My solution. $2k-1$ is the solution. Note that Lee can always choose to put $\frac{k}{2k-1}$ on $2k-1$ grids, that way, sunny must divide the paper into at least $2k-1$ pieces, as if two of these grids are in one piece then the sum of which is at least $\frac{2k}{2k-1} > 1$. We now claim that no matter $n, k$, Lee cannot force Sunny to divide the paper into more than $2k-1$ pieces. Choose a connected path that visits all grid- we can further require that the last visited grid connects to the first.

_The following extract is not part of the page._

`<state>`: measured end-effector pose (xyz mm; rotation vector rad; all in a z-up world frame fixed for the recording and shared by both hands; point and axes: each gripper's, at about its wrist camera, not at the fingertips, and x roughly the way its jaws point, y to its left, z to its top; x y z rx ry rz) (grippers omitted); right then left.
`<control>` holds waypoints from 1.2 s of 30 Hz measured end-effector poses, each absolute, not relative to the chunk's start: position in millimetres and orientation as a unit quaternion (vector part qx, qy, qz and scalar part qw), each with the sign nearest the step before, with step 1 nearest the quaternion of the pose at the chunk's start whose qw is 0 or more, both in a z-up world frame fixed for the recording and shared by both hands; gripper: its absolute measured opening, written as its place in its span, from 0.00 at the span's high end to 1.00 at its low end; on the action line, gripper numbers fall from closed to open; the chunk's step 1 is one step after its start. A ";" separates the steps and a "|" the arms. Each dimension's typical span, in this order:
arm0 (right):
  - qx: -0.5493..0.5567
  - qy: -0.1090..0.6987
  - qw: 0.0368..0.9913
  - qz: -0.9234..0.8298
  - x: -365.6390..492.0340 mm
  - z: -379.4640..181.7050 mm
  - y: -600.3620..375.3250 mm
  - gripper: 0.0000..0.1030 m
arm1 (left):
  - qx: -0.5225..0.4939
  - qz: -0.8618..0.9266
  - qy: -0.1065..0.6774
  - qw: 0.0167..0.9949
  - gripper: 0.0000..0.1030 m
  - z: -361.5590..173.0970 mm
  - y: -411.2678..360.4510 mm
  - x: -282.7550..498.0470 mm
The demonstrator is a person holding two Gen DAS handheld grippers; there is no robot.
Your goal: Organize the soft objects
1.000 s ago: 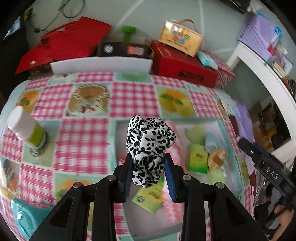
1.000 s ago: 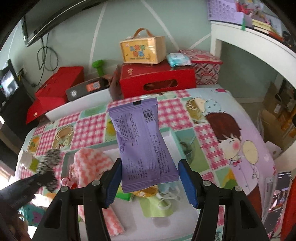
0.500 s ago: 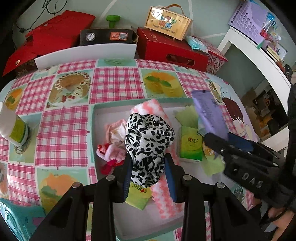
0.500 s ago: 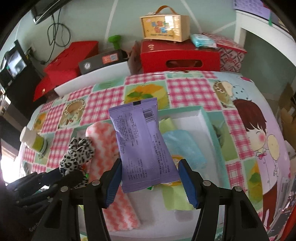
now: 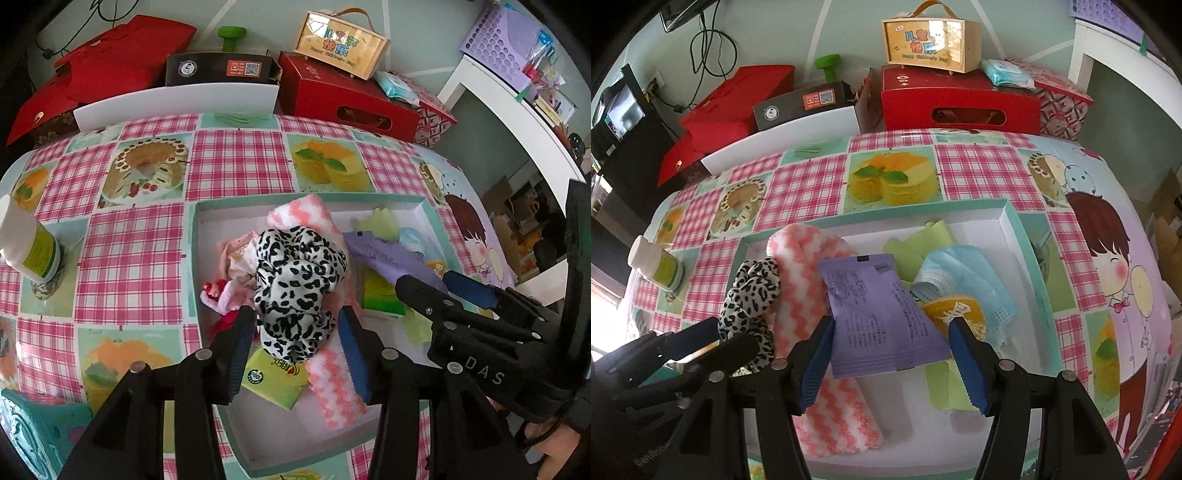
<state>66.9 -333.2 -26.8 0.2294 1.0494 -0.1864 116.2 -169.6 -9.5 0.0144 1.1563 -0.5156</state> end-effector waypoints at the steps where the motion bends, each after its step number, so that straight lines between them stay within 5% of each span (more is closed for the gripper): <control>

For any setup Lee gives, we perform the following algorithm: We keep visiting new grids until the sum of numbers on the grids exceeds $1$, then we cut the visited grids into a full piece of paper, then perform the same steps until we visit all grids. We claim the algorithm terminates before cutting $2k$ pieces, which finishes the problem. If we are left with more than $2k$ pieces, then consider the sum of the grids on the odd # of pieces that was cut, in addition to all the next grids of which the algorithm detects that the sum along with the piece exceeds $1$. This sum is greater than $1 \times k = k$, with all grids counted as most once, a contradiction.